Auto reviews in the New York Times can sometimes generate their own news stories, so I’ve started paying closer attention to the road-going scribes at that lofty publication.
(For evidence of my claim, please see Exhibit A: http://jalopnik.com/this-brutal-nyt-mirage-review-is-whats-wrong-with-cheap-1583123298)
Anyhoo, the Times has just come out with their take on the vastly-improved Chrysler 200, which replaces a forgettable car that couldn’t avoid being mentioned in the same sentence as ‘rental lot’.
And they like it!*
*with some quibbles
The 2015 model went on sale at the beginning of June with new everything, minus the top-level Pentastar engine (which everyone agrees was the only flawless element of the new 200’s flawed predecessor).
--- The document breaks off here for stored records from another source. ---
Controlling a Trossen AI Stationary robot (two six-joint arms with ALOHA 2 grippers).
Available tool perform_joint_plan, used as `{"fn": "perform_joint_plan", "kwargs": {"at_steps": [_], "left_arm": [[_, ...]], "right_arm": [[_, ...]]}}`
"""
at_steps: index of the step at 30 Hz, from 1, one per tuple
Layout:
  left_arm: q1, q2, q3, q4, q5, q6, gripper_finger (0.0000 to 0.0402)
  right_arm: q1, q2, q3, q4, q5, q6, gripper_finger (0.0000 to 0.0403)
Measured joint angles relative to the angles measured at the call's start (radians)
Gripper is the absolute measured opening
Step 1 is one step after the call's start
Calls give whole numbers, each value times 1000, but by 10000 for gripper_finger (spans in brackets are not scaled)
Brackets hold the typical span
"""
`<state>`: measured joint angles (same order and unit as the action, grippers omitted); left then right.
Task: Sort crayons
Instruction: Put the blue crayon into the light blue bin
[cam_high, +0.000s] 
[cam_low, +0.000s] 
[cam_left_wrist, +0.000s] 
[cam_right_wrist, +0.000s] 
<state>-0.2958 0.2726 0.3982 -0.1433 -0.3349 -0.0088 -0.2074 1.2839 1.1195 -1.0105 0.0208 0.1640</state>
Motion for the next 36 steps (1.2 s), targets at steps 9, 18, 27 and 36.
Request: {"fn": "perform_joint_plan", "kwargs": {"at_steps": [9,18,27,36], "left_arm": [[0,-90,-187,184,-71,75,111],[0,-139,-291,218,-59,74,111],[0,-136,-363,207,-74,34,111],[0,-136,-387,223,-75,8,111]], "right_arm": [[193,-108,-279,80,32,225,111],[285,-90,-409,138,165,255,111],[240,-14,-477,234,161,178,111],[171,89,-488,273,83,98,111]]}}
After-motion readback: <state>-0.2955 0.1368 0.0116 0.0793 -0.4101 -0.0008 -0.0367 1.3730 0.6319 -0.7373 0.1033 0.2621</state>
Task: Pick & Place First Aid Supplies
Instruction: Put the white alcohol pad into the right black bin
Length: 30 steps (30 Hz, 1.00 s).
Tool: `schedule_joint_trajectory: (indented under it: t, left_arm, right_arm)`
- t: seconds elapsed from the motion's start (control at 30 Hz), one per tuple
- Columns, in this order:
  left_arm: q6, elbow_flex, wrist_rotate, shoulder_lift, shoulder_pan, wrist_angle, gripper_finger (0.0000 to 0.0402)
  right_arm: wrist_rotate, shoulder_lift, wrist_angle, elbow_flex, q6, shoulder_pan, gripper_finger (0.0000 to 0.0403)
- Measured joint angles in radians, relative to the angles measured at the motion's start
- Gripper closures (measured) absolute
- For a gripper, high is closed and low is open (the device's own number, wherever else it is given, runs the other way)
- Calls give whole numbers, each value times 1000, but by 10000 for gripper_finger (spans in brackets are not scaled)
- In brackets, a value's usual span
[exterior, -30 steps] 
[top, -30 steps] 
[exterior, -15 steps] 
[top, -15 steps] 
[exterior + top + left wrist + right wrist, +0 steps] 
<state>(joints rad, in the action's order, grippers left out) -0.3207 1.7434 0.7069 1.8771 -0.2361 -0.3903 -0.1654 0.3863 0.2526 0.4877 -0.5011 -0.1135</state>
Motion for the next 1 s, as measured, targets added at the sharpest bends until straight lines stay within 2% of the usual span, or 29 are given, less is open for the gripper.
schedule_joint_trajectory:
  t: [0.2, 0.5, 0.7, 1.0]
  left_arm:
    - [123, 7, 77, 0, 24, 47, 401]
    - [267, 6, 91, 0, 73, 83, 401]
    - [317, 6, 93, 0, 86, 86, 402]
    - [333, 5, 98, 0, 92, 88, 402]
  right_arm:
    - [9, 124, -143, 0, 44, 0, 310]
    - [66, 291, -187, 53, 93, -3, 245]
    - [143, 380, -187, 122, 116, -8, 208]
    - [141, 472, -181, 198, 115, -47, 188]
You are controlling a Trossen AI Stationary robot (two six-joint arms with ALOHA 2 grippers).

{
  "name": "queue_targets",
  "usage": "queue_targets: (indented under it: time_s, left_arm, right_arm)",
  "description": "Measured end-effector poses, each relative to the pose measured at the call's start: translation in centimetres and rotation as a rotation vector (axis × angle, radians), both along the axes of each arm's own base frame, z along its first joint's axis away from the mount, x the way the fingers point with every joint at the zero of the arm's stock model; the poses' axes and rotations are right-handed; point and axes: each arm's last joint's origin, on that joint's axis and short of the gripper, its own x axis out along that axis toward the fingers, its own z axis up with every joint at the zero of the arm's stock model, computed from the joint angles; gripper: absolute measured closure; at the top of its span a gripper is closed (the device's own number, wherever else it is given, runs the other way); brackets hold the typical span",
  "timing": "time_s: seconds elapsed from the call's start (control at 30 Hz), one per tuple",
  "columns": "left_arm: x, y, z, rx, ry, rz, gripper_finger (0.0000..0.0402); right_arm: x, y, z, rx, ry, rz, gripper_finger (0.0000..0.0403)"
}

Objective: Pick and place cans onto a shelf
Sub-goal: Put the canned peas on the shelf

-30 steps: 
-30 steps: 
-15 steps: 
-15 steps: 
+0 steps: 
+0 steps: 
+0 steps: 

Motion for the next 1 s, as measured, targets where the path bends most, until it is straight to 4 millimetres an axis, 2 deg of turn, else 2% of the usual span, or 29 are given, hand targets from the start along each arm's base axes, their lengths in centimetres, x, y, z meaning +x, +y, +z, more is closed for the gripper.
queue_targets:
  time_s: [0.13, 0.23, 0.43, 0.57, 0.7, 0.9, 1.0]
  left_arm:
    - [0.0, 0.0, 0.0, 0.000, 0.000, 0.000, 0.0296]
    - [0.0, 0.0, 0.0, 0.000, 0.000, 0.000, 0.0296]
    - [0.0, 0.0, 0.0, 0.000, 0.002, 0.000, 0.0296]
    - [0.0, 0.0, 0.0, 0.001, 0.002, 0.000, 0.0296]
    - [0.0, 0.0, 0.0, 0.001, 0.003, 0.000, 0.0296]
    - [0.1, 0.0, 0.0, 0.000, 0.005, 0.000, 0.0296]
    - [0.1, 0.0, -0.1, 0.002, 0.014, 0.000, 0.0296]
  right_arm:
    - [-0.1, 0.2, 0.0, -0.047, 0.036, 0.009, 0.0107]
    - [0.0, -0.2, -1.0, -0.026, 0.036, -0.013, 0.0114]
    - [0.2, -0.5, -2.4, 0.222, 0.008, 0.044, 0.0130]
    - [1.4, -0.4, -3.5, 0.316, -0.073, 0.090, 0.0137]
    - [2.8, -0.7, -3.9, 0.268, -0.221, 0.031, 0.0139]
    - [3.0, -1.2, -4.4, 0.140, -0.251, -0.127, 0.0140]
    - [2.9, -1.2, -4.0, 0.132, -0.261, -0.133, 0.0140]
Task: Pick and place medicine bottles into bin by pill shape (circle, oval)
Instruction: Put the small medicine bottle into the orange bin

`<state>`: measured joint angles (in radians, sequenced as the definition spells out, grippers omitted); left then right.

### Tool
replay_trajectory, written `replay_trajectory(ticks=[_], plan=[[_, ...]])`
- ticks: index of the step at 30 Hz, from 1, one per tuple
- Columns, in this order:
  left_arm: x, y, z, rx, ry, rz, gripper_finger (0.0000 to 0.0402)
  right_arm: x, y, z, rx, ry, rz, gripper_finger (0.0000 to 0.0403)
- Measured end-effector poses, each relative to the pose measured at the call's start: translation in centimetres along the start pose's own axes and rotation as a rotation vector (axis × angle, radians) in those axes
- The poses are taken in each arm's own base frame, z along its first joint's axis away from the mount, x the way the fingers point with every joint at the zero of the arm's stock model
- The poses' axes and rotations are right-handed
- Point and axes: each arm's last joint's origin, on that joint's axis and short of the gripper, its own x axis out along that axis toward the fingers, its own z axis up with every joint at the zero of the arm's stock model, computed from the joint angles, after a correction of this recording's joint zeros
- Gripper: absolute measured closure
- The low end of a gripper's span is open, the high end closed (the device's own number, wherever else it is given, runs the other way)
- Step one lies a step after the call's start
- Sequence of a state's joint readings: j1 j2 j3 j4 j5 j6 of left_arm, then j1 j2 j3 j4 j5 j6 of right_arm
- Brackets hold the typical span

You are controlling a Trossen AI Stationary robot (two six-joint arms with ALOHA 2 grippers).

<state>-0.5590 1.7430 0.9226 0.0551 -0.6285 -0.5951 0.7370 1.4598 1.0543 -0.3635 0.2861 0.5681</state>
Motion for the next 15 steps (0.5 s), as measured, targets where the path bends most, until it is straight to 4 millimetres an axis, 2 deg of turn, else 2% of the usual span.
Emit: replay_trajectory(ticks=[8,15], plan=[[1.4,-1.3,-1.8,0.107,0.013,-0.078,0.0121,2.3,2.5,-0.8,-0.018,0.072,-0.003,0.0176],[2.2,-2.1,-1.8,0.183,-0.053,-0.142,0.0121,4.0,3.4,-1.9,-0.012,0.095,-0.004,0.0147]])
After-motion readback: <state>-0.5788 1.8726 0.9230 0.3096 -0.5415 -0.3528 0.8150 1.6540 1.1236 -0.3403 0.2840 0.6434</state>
Classy-looking on the outside (with vaguely Audi-inspired lines), the interior of the 200 wowed me when I first sat in one at a March auto show.
We’re talking comfort, luxury, and nice trim that was pleasing to both the eye and the touch.
Reviewer Lawrence Ulrich (I’m putting that name near the top of my alias list) was clearly smitten with the car’s interior, though I can’t agree that the 200 has a “distinctly American design.”
The car’s new 9-speed automatic – actuated via a novelty rotary shift knob – does get called out for gear-hunting and roughness (possibly an early production problem that can be corrected with a software tweak), as well as a soft suspension seemingly calibrated for comfort rather than handling.
Props are given to the vehicle’s design, materials, and the availability of both class-leading fuel efficiency and raw power.
(Read the full write-up here: http://www.nytimes.com/2014/07/06/automobiles/autoreviews/2015-chrysler-200-review.html?_r=0)
At first, I didn’t know how to feel about the Chrysler’s new body, but it has grown on me since. Obviously, it’s better in every way than its bulbous, boring predecessor, with lines and curves that convey both length, strength and heft (hallmarks for any luxury sedan).
I wish to drive this alluring beast.
The old 200 sold in fairly good numbers in its last couple of years, thanks to a low, low starting price and upgrade packages that didn’t break the bank. It very well could have been the cheapest way to get into a midsize sedan with V-6 power.
Commercials aired in all mediums flogged the previous 200 to such a degree that Chrysler will have its work cut out for it as it tries to alert the buying public to the presence of this all-new vehicle with an old name.